** INPUT MATERIAL follows **

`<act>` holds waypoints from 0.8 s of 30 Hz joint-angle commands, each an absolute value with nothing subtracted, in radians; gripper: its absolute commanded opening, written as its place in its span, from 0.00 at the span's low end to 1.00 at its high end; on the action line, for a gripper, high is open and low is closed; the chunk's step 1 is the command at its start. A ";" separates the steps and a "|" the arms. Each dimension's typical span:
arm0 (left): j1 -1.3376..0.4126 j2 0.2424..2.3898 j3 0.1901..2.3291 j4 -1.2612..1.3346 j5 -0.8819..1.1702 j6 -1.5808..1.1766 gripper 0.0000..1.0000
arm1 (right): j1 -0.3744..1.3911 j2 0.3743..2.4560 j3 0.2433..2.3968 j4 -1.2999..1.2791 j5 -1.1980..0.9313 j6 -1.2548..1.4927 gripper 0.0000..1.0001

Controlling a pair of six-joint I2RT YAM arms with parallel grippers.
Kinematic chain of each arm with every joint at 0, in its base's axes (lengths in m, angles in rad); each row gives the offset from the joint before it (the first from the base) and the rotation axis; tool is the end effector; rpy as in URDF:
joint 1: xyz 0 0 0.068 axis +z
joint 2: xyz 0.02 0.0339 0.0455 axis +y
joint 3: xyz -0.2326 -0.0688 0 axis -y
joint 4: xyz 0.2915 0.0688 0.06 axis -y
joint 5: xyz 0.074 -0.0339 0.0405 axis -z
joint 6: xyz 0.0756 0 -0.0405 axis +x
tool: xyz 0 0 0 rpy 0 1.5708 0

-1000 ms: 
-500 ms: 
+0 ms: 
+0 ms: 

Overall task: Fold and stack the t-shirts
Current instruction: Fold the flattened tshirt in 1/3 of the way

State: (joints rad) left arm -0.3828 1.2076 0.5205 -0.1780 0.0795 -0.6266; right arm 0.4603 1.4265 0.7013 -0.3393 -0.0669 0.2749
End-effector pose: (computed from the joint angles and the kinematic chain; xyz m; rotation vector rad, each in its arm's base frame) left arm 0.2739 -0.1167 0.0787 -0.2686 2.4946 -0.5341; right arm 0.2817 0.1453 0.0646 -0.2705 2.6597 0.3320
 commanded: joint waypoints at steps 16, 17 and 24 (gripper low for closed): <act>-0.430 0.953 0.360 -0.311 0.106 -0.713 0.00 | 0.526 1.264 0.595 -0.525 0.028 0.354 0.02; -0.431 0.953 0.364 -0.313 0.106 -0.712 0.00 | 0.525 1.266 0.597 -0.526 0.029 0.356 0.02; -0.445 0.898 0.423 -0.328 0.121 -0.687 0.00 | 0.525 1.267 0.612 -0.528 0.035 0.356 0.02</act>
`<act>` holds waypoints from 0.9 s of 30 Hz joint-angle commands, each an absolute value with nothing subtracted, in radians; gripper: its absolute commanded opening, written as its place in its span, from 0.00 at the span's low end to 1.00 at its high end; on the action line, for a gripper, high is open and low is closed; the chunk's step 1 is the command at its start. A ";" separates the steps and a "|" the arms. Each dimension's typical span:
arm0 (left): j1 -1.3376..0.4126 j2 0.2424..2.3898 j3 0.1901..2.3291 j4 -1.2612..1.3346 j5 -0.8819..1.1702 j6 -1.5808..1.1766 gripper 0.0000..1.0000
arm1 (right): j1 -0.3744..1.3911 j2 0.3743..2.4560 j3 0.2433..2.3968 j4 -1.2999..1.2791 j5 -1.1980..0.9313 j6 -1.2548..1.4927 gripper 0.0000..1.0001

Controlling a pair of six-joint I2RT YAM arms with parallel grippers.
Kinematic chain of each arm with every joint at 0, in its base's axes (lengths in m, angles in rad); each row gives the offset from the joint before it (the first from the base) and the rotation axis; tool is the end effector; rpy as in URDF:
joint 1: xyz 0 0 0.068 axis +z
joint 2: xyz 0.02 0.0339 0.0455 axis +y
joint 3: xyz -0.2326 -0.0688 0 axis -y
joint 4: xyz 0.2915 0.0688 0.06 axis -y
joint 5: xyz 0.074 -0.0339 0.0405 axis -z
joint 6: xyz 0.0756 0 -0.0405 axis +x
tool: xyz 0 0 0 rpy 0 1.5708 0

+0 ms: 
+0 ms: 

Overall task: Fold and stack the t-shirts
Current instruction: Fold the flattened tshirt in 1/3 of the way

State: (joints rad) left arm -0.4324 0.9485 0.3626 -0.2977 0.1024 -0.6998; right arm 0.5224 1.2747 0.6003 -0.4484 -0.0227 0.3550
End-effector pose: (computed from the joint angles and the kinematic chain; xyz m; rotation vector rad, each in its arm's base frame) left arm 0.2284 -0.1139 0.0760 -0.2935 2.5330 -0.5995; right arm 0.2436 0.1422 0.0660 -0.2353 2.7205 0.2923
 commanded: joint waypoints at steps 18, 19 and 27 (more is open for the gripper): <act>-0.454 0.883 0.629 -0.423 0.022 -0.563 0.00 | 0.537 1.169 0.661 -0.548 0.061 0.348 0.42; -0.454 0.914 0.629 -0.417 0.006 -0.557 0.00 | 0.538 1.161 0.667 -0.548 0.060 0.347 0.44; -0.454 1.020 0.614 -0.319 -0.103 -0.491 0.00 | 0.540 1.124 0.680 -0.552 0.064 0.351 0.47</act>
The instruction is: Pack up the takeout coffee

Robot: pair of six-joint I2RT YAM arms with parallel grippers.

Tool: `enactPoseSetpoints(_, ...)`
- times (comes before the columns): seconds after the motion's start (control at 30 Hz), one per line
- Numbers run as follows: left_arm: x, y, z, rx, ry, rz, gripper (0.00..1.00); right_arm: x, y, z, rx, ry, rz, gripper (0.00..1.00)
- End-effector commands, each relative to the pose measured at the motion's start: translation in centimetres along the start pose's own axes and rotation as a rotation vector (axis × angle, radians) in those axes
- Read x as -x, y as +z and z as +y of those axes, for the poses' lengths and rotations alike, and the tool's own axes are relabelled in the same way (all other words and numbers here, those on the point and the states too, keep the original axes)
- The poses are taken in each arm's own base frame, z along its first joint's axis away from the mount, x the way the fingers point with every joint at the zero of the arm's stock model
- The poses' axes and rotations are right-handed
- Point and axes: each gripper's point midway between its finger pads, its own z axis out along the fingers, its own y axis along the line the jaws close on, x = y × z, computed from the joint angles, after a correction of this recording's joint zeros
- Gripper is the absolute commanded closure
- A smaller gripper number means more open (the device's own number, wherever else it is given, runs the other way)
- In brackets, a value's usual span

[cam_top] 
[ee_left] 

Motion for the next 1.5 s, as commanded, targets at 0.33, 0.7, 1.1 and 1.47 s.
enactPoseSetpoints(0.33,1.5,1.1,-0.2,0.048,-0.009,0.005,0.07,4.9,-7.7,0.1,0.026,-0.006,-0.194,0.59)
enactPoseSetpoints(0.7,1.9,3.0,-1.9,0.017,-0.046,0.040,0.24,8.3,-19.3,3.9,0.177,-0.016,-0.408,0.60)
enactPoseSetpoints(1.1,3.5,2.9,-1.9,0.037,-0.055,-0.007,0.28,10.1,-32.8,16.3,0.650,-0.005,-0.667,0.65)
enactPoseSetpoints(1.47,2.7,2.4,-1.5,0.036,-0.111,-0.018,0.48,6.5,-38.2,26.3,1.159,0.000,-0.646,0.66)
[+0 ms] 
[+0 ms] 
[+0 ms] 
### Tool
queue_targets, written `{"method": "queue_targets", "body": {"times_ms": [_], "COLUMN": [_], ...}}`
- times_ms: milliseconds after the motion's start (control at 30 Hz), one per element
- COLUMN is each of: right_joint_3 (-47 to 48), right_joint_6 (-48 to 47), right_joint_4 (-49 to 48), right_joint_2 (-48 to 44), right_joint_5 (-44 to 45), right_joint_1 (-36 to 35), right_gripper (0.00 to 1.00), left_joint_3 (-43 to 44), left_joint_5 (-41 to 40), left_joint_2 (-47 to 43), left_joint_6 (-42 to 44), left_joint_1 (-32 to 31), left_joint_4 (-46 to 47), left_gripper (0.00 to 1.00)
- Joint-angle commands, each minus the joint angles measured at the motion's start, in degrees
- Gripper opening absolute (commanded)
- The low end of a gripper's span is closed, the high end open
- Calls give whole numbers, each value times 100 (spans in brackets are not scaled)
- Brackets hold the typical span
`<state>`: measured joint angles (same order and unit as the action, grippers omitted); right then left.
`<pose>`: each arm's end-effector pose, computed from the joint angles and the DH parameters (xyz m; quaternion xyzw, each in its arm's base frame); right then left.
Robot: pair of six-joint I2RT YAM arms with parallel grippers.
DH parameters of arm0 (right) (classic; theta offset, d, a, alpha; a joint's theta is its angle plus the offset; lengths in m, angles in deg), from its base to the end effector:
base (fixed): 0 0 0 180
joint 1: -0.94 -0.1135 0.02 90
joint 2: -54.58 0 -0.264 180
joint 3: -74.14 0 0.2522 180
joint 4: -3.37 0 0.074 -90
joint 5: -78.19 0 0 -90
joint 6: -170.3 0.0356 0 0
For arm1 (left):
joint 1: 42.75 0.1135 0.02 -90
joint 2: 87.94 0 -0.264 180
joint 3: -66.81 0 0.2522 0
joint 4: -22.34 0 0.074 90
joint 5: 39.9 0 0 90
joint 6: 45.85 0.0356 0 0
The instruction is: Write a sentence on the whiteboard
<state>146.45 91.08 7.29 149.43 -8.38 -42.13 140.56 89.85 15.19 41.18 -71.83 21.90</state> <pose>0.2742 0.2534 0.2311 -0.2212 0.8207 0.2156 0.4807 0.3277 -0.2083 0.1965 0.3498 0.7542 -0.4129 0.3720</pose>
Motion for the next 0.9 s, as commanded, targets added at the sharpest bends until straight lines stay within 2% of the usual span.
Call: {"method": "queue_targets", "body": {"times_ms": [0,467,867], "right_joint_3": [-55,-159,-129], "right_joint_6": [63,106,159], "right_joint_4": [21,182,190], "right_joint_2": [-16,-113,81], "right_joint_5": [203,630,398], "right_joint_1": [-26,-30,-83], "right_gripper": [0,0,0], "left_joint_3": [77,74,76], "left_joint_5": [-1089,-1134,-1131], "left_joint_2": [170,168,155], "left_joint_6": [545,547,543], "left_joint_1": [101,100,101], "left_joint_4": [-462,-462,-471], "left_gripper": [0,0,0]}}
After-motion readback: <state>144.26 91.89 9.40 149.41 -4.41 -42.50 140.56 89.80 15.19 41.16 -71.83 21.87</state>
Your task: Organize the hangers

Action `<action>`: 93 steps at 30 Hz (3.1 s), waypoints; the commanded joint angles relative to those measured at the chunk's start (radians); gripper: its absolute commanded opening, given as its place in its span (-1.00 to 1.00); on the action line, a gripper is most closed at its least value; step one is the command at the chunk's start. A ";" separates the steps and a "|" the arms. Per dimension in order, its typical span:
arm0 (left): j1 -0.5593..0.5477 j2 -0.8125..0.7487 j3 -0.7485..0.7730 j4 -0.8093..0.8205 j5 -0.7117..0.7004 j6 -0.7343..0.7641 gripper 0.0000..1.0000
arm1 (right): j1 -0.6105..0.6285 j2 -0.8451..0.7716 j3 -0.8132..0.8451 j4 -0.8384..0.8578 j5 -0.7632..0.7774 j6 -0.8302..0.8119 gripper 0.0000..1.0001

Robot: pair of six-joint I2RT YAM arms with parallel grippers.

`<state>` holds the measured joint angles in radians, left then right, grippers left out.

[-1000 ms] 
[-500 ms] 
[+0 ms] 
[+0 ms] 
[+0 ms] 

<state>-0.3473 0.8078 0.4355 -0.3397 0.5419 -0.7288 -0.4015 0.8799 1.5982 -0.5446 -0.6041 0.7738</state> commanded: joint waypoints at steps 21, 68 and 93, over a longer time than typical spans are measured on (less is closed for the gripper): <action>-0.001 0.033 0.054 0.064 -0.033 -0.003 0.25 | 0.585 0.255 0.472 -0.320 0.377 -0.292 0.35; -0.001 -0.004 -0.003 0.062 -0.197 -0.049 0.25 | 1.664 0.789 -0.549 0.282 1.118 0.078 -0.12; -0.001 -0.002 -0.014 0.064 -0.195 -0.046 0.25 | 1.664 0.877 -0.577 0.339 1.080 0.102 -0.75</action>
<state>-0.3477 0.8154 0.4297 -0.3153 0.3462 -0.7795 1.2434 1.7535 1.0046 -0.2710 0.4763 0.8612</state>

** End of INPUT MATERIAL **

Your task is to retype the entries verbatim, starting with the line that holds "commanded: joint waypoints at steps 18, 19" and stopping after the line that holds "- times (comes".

 commanded: joint waypoints at steps 18, 19 and 27 (more is open for the gripper): <act>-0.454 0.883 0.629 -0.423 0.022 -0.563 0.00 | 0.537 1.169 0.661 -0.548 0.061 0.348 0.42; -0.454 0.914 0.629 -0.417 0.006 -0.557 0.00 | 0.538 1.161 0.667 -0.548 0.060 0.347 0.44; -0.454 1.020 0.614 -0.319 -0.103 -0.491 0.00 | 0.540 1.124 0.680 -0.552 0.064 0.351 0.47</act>
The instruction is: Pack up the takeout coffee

Robot: pair of six-joint I2RT YAM arms with parallel grippers.

Tool: `enactPoseSetpoints(_, ...)`
- times (comes before the columns): seconds after the motion's start (control at 30 Hz), one per line

What the answer needed to say has been said.